The Poor Knights Islands are a delight for boaties and divers alike. Photo / Supplied

As good as the marine reserve is, it used to be better, writes Clarke Gayford.

There were different types of medieval knights, one group was of rich aristocratic heritage who entered the realm via birthright.

Others were honest, blue-collar knights who fought their way up through the ranks. Some, in post-service hardship, were rewarded with a military pension: they became known as The Poor Knights.

The Poor Knights Islands therefore are thought to be named as an homage to working-class veterans, bestowed by a visiting captain splashing names about as he did his coastline cartography. In situ it's a scraggly collection of weather-gnarled pillars, remnants of a 10 million-year-old volcanic cone standing 23km offshore from the Tutukākā coast. Today it's a marine sanctuary life raft that was considered by famed French explorer Jacques Cousteau as one of his top 10 dive sites in the world. Although if you ask our own famed marine biologist, Wade Doak, who was out studying the islands when Cousteau came to visit: "It was a shame he didn't come on a good day - he may have ranked it higher." Having spent more time out there than most, Doak understands how good it can get.

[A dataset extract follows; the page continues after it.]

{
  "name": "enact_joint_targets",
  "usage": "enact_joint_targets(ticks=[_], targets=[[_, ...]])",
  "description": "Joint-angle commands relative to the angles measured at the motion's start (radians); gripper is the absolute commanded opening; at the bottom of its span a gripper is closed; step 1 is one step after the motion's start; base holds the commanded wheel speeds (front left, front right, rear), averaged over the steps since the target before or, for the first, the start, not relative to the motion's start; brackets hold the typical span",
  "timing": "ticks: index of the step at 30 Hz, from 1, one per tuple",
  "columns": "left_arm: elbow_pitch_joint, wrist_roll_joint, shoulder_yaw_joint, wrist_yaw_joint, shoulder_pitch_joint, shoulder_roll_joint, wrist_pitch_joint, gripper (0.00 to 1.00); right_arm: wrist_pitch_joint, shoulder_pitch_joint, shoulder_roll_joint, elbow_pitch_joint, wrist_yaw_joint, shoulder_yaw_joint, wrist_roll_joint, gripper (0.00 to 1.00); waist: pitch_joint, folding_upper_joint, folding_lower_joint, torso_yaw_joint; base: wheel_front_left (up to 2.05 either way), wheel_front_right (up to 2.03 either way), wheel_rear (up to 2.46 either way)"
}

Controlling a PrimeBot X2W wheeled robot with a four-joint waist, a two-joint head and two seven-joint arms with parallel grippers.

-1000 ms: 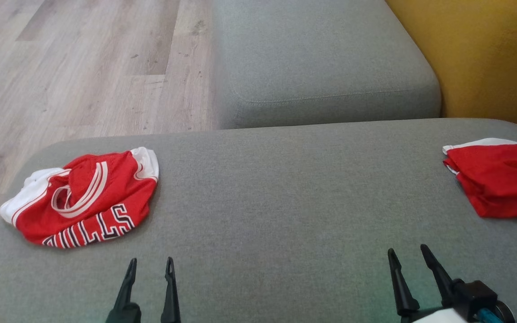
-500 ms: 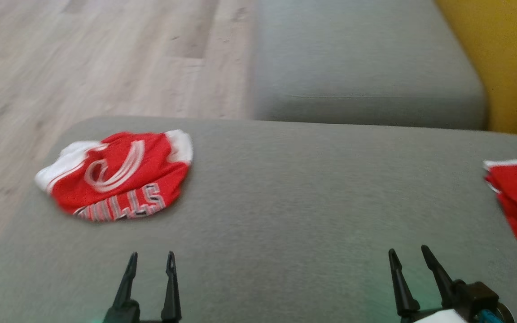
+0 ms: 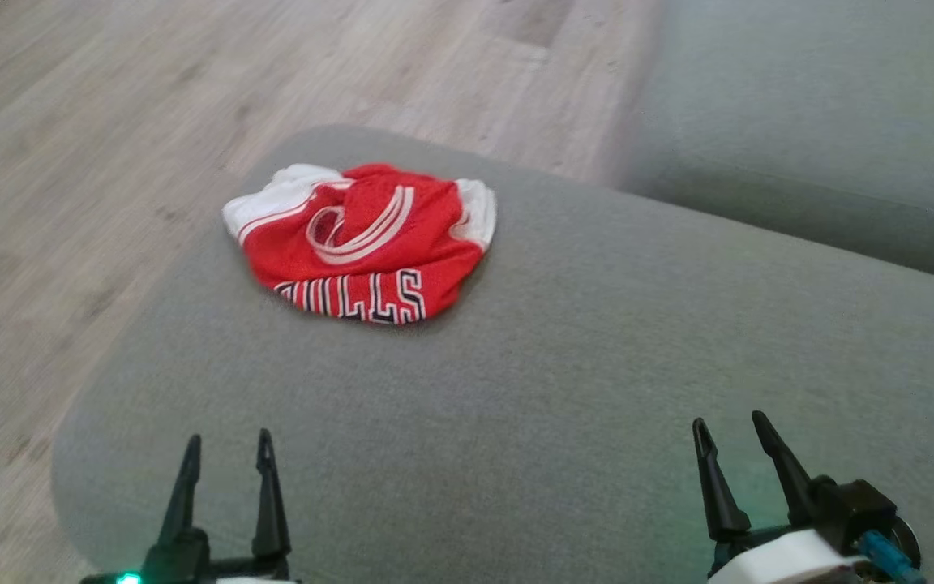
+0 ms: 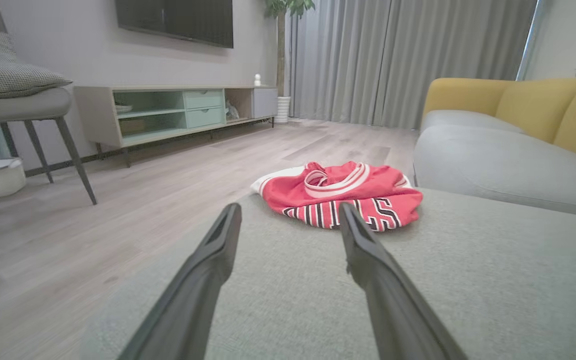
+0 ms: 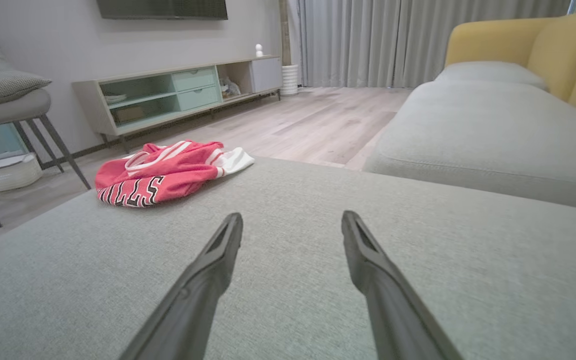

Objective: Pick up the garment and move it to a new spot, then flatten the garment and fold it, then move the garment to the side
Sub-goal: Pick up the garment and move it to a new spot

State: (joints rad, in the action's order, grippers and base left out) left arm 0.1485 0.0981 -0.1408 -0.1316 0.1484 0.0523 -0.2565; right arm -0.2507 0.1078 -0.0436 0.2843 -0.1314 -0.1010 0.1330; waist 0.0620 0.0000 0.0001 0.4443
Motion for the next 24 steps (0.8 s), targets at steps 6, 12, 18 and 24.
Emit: enact_joint_targets(ticks=[6,12,18,24], targets=[[-0.073,-0.007,0.097,0.008,-0.127,0.008,-0.005,1.0,-0.011,-0.058,-0.015,-0.021,0.001,-0.04,-0.033,1.0,-0.098,0.0,-0.0001,0.007,0.0,0.0,0.0],[0.012,-0.003,0.123,0.071,-0.418,0.057,-0.005,1.0,-0.011,-0.112,-0.102,-0.04,0.001,-0.049,-0.056,1.0,-0.266,0.0,-0.0001,-0.031,0.0,0.0,0.0],[0.333,0.035,0.132,0.134,-0.819,0.119,0.164,1.0,-0.011,-0.177,-0.215,-0.067,0.001,-0.073,-0.074,1.0,-0.411,0.0,-0.0001,-0.076,0.0,0.0,0.0],[0.646,0.086,0.169,0.149,-1.042,0.168,0.356,1.0,-0.011,-0.238,-0.278,-0.1,0.001,-0.088,-0.072,1.0,-0.49,0.0,-0.0001,-0.13,0.0,0.0,0.0]])
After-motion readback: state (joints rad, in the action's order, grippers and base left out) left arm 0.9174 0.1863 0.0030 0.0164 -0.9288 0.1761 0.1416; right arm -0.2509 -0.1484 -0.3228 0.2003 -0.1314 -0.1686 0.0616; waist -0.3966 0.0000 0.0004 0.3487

It's hard to know where to begin explaining the diversity of life found here both above and below the water. The rock structure alone is a geologist's dream, it has sea tunnels so large on several islands you can drive a boat right through. It also has the world's largest sea cave by volume; it can house three large dive boats. Dive below and a lifetime of discoveries exist in just the sea sponges, soft corals and vibrant collection of marine plants that cling to the rock walls. The fish life here is extraordinary, with the islands far enough offshore to exist in an eastern current line not present on the coast. This brings in life not seen on the mainland, including tropical fish visitors. Tropical blue water flows in during the summer months providing up to 30m of visibility.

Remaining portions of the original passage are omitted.